If you start suffering from a condition while on the
HealthProtect scheme, please be advised that a waiting
period may apply if you decide to increase your level​of cover.


_Patrick_


----------



## ACA (6 Dec 2011)

Tells you at the bottom of the 2nd page - €65 for adults, €30 for students/children.


----------



## kitty81 (6 Dec 2011)

That link post by pj111 refers not to new members but to existing members who decide to 'upgrade' their cover. The higher benefit will not apply to new illness for 26 weeks (under 55) and there will continue to be a 2 year period (again under 55 yr old) before any condition that exists prior to 'upgrading' would be covered. For members over 55 a longer waiting period applies....


----------



## pj111 (6 Dec 2011)

My understanding following conversations with industry people is that it is both existing and new customers. I have requested full clarification.

VHI seem to have 5 different sets of waiting periods now
https://www.vhi.ie/pdf/products/memberhbook_Jan12.pdf compared to 
https://www.vhi.ie/pdf/products/memberhbook_Sep11.pdf which seems to back it up.

They have also extended their list of MRI centres to 1st April 2012 rather than the normal 2 year period. 

_Patrick_


----------



## kitty81 (6 Dec 2011)

The new rules apply to an existing vhi member who increases their level of cover and would apply to those who switch to vhi from aviva or quinn and have higher benefits on their new Vhi level of cover.

From Jan 1st these are different types of waiting periods to new members
1. Pre existing condition waiting period (as usual)
2. Initial waiting period (as usual)
3. Gov levy waiting period (as usual)
4. Maternity waiting period (as usual)
5. Primary Care waiting period, if applicable (as usual)

For those switching to higher benefits the following waiting periods apply:
1. Upgrade rule (as usual)
2. Initial waiting period (new)


----------



## bullworth (7 Dec 2011)

ACA said:


> Tells you at the bottom of the 2nd page - €65 for adults, €30 for students/children.

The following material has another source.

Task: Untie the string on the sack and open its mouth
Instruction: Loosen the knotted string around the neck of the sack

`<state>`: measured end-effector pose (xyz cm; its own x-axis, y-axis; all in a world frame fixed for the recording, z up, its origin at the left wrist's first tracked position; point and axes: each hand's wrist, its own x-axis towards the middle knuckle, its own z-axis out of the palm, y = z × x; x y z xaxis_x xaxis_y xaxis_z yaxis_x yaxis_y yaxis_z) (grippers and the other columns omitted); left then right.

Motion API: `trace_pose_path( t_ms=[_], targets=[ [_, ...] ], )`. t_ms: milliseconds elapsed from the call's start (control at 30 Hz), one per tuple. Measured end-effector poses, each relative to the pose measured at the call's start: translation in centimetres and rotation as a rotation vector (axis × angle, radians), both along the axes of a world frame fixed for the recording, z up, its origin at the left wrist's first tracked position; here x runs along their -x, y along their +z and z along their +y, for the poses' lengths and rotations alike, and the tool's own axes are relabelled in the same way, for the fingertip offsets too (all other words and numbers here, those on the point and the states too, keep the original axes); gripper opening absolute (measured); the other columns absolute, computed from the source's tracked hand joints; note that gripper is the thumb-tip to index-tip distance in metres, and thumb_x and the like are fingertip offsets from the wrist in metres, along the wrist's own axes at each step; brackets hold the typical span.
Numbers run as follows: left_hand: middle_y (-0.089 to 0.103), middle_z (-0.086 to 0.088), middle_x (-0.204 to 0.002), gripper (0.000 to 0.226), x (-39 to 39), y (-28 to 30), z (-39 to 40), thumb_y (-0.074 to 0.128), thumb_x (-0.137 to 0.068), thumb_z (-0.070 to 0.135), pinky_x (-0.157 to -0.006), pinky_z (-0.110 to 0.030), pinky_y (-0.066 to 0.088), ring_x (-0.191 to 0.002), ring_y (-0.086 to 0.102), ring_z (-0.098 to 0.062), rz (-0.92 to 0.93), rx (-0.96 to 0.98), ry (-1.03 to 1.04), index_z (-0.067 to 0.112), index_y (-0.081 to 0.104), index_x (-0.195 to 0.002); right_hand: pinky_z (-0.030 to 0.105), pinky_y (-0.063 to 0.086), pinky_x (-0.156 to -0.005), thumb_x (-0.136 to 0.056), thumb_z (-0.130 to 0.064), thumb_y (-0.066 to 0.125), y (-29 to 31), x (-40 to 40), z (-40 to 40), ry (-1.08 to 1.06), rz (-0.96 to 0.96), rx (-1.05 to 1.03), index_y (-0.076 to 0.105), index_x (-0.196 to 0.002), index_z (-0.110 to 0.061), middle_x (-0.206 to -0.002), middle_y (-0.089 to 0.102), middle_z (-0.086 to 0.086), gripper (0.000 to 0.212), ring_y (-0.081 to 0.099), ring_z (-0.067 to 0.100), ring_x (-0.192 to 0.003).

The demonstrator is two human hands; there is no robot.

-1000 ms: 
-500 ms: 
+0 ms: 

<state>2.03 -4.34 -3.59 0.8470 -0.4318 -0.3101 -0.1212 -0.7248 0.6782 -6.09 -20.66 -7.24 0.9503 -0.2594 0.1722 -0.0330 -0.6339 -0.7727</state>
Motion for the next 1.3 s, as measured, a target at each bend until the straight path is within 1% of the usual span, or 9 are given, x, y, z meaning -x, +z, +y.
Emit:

Thanks .And this is per annum ? I'm slightly confused about what exactly it means. You can cancel your health insurance but continue to pay this hugely cheaper cost then start up your health insurance again without a waiting period when you get sick ? My understanding of this doesn't make any sense to me ... what's to stop people just restarting their insurance the day before they need to make a claim ?


----------



## pj111 (7 Dec 2011)

kitty81 said:


> The new rules apply to an existing vhi member who increases their level of cover and would apply to those who switch to vhi from aviva or quinn and have higher benefits on their new Vhi level of cover.
> 
> From Jan 1st these are different types of waiting periods to new members
> 1. Pre existing condition waiting period (as usual)
> ...


 

Thanks kitty81 but can you confirm that if you are with Quinn Essential Plus no excess and switched to VHI on 1st January that there would be no waiting periods if you switched to plan b excess except for the Beacon ? 

But if a year later one upgraded their cover then from plan b excess to plan b there would be an upgrade rule applied.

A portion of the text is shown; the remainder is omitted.